# Word Sense Disambiguation

In [1]:
import numpy as np
import random
import nltk
import re
from nltk import MWETokenizer, WordNetLemmatizer
from nltk.corpus import wordnet as wn
from nltk.corpus import semcor
from nltk.corpus import stopwords

Estrazione stopwords

In [2]:
stop_words = set(stopwords.words('english'))
TOTAL_SEMCOR_SENTENCES = len(semcor.tagged_sents(tag = 'sem'))

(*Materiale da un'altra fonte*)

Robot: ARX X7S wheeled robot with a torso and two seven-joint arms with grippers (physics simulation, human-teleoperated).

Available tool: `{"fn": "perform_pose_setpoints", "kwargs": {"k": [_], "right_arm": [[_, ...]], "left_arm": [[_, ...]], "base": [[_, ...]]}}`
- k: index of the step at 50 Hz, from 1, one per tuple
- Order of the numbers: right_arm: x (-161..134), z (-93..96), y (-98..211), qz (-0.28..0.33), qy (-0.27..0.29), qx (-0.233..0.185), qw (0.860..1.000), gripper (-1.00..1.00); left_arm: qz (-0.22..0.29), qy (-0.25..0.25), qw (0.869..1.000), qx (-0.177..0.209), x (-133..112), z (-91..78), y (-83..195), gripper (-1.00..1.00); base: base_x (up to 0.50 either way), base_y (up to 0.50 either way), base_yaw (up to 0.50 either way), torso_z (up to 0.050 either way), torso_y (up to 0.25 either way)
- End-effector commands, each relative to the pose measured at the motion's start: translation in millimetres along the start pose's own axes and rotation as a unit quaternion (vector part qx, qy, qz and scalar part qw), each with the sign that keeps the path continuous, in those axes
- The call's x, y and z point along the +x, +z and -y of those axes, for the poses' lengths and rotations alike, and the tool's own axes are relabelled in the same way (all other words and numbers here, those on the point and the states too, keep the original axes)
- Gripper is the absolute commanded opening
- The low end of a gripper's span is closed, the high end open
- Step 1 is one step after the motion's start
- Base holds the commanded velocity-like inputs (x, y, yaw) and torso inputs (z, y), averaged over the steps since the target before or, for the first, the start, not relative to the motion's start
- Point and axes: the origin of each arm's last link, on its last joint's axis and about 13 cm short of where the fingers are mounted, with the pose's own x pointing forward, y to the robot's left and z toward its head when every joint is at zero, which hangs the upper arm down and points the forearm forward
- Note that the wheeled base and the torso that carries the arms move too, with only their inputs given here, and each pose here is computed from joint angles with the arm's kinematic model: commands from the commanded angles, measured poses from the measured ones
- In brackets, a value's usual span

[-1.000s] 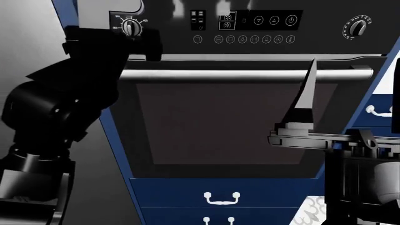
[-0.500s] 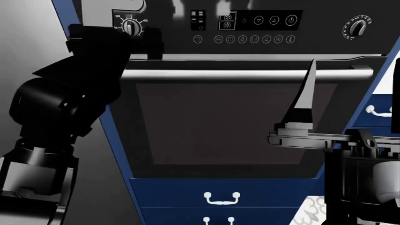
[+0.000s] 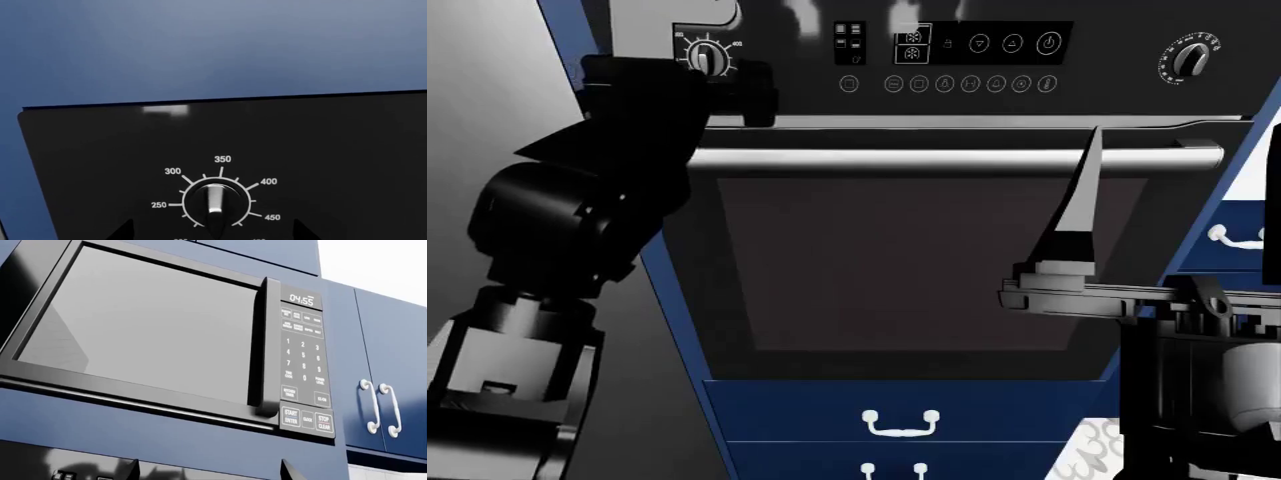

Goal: Preheat the oven by turning the temperature knob.

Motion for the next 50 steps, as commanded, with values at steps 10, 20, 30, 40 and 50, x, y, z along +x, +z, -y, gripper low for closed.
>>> {"fn": "perform_pose_setpoints", "kwargs": {"k": [10, 20, 30, 40, 50], "right_arm": [[0, 0.0, 0, -0.002, 0.000, 0.000, 1.000, 1.00], [0, 0.0, 0, -0.001, 0.000, 0.000, 1.000, 1.00], [0, 0.0, 0, -0.002, 0.000, 0.001, 1.000, 1.00], [0, 0.0, 0, 0.000, -0.001, -0.001, 1.000, 1.00], [0, 0.0, 0, 0.001, -0.001, 0.000, 1.000, 1.00]], "left_arm": [[-0.003, 0.001, 1.000, 0.004, 6, 0.5, -2, 1.00], [-0.008, 0.001, 1.000, 0.008, 9, 1.7, -4, 1.00], [-0.009, 0.004, 1.000, 0.009, 11, 1.0, -5, 1.00], [-0.010, 0.007, 1.000, 0.007, 18, -0.1, -6, 1.00], [-0.011, 0.006, 1.000, 0.006, 19, 0.7, -7, 1.00]], "base": [[0.00, 0.00, 0.00, 0.000, 0.000], [0.00, 0.00, 0.00, 0.000, 0.000], [0.00, 0.00, 0.00, 0.000, 0.000], [0.00, 0.00, 0.00, 0.000, 0.000], [0.00, 0.00, 0.00, 0.000, 0.000]]}}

multi_word_expressions = [x for x in wn.all_lemma_names() if '_' in x]
multi_word_expressions = [tuple(x.split('_')) for x in multi_word_expressions]
mwe_tokenizer = MWETokenizer(multi_word_expressions, separator=' ')
word_lemmatizer = WordNetLemmatizer()

### Semcor
Estrazione di 50 frasi casuali 

In [4]:
def preprocess_text(txt):
    """Preprocessa il testo rimuovendo punteggiatura, stop words, ecc."""
    txt = re.sub(r'[^\w\s]',' ',txt)
    txt = txt.lower()
    txt = mwe_tokenizer.tokenize(txt.split())
    txt = [word_lemmatizer.lemmatize(token) for token in txt]
    txt = [w for w in txt if not w in stop_words]
    return txt

### Lesk
Implementazione dell'algoritmo

In [5]:
def basic_lesk_algorithm(word, pos, context):
    """Implementazione semplificata dell'algoritmo Lesk."""
    word = wn.morphy(word) if wn.morphy(word) is not None else word
    best_synset = wn.synsets(word)[0] if len(wn.synsets(word)) > 0 else None #wordnet mette in ordine i sysnet basandosi sulla frequenza
    max_overlap = 0

    for synset in wn.synsets(word, pos=pos):
        signature = set(preprocess_text(synset.definition())).union(set(preprocess_text(' '.join(synset.examples()))))
        overlap = len(context.intersection(signature))
        if overlap > max_overlap:
            max_overlap = overlap
            best_synset = synset
    
    return best_synset

Valutazione dell'algoritmo

In [6]:

def evaluate_algorithm():
    """Valuta l'accuratezza dell'algoritmo su un campione di 50 frasi di SemCor."""
    tagged_sentences = semcor.tagged_sents(tag = 'sem')[:100]
    plain_sentences = semcor.sents()[:100]
    np.random.seed()
    selected_indices = np.random.permutation(len(tagged_sentences))[:50]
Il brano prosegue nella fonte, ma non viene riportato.